> **Exercise**: Return the full listing exactly as it is written.

> **Data**:
—————

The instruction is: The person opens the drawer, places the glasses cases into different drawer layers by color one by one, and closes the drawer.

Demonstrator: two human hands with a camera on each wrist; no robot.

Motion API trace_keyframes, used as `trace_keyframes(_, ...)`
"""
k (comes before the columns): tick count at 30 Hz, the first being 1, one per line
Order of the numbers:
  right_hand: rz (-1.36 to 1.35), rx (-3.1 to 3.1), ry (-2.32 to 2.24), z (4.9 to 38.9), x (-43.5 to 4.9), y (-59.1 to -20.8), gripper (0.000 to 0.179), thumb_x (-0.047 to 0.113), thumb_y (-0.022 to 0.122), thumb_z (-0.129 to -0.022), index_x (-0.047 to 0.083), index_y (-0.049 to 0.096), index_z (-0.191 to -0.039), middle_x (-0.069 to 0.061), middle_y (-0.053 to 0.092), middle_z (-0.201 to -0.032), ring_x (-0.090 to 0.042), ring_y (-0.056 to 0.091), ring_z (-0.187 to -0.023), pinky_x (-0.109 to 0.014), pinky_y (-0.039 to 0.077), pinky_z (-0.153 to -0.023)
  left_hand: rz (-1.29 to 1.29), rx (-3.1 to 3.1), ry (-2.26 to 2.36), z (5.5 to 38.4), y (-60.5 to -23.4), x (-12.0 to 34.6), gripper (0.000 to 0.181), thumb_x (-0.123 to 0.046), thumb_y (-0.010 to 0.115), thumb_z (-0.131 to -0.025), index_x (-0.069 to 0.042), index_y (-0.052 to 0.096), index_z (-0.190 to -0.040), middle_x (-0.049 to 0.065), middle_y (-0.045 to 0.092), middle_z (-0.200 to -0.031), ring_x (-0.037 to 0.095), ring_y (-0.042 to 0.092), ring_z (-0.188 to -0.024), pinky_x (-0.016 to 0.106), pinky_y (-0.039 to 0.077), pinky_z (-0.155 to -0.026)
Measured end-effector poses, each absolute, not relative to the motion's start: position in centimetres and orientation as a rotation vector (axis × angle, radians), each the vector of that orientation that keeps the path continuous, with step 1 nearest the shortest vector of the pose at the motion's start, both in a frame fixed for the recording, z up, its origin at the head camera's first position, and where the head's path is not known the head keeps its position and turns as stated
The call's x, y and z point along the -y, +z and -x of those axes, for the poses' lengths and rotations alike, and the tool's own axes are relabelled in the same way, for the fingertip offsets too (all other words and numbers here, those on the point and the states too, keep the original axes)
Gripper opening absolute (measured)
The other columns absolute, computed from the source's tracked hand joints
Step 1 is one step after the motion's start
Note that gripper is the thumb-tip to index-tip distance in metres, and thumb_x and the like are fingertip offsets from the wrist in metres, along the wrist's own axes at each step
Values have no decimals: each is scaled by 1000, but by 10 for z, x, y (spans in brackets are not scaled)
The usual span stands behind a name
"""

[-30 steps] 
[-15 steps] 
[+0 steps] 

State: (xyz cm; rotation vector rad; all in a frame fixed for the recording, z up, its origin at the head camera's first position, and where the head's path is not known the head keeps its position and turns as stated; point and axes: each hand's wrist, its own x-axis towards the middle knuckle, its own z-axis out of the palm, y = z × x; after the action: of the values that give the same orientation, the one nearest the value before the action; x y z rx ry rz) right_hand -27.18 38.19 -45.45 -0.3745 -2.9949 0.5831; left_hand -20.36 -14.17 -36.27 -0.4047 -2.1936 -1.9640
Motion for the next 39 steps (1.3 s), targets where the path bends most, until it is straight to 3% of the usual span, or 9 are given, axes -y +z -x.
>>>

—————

> **Response**:
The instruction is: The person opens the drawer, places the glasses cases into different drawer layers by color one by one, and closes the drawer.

Demonstrator: two human hands with a camera on each wrist; no robot.

Motion API trace_keyframes, used as `trace_keyframes(_, ...)`
"""
k (comes before the columns): tick count at 30 Hz, the first being 1, one per line
Order of the numbers:
  right_hand: rz (-1.36 to 1.35), rx (-3.1 to 3.1), ry (-2.32 to 2.24), z (4.9 to 38.9), x (-43.5 to 4.9), y (-59.1 to -20.8), gripper (0.000 to 0.179), thumb_x (-0.047 to 0.113), thumb_y (-0.022 to 0.122), thumb_z (-0.129 to -0.022), index_x (-0.047 to 0.083), index_y (-0.049 to 0.096), index_z (-0.191 to -0.039), middle_x (-0.069 to 0.061), middle_y (-0.053 to 0.092), middle_z (-0.201 to -0.032), ring_x (-0.090 to 0.042), ring_y (-0.056 to 0.091), ring_z (-0.187 to -0.023), pinky_x (-0.109 to 0.014), pinky_y (-0.039 to 0.077), pinky_z (-0.153 to -0.023)
  left_hand: rz (-1.29 to 1.29), rx (-3.1 to 3.1), ry (-2.26 to 2.36), z (5.5 to 38.4), y (-60.5 to -23.4), x (-12.0 to 34.6), gripper (0.000 to 0.181), thumb_x (-0.123 to 0.046), thumb_y (-0.010 to 0.115), thumb_z (-0.131 to -0.025), index_x (-0.069 to 0.042), index_y (-0.052 to 0.096), index_z (-0.190 to -0.040), middle_x (-0.049 to 0.065), middle_y (-0.045 to 0.092), middle_z (-0.200 to -0.031), ring_x (-0.037 to 0.095), ring_y (-0.042 to 0.092), ring_z (-0.188 to -0.024), pinky_x (-0.016 to 0.106), pinky_y (-0.039 to 0.077), pinky_z (-0.155 to -0.026)
Measured end-effector poses, each absolute, not relative to the motion's start: position in centimetres and orientation as a rotation vector (axis × angle, radians), each the vector of that orientation that keeps the path continuous, with step 1 nearest the shortest vector of the pose at the motion's start, both in a frame fixed for the recording, z up, its origin at the head camera's first position, and where the head's path is not known the head keeps its position and turns as stated
The call's x, y and z point along the -y, +z and -x of those axes, for the poses' lengths and rotations alike, and the tool's own axes are relabelled in the same way, for the fingertip offsets too (all other words and numbers here, those on the point and the states too, keep the original axes)
Gripper opening absolute (measured)
The other columns absolute, computed from the source's tracked hand joints
Step 1 is one step after the motion's start
Note that gripper is the thumb-tip to index-tip distance in metres, and thumb_x and the like are fingertip offsets from the wrist in metres, along the wrist's own axes at each step
Values have no decimals: each is scaled by 1000, but by 10 for z, x, y (spans in brackets are not scaled)
The usual span stands behind a name
"""

[-30 steps] 
[-15 steps] 
[+0 steps] 

State: (xyz cm; rotation vector rad; all in a frame fixed for the recording, z up, its origin at the head camera's first position, and where the head's path is not known the head keeps its position and turns as stated; point and axes: each hand's wrist, its own x-axis towards the middle knuckle, its own z-axis out of the palm, y = z × x; after the action: of the values that give the same orientation, the one nearest the value before the action; x y z rx ry rz) right_hand -27.18 38.19 -45.45 -0.3745 -2.9949 0.5831; left_hand -20.36 -14.17 -36.27 -0.4047 -2.1936 -1.9640
Motion for the next 39 steps (1.3 s), targets where the path bends most, until it is straight to 3% of the usual span, or 9 are given, axes -y +z -x.
>>>

No further output is needed for the exercise.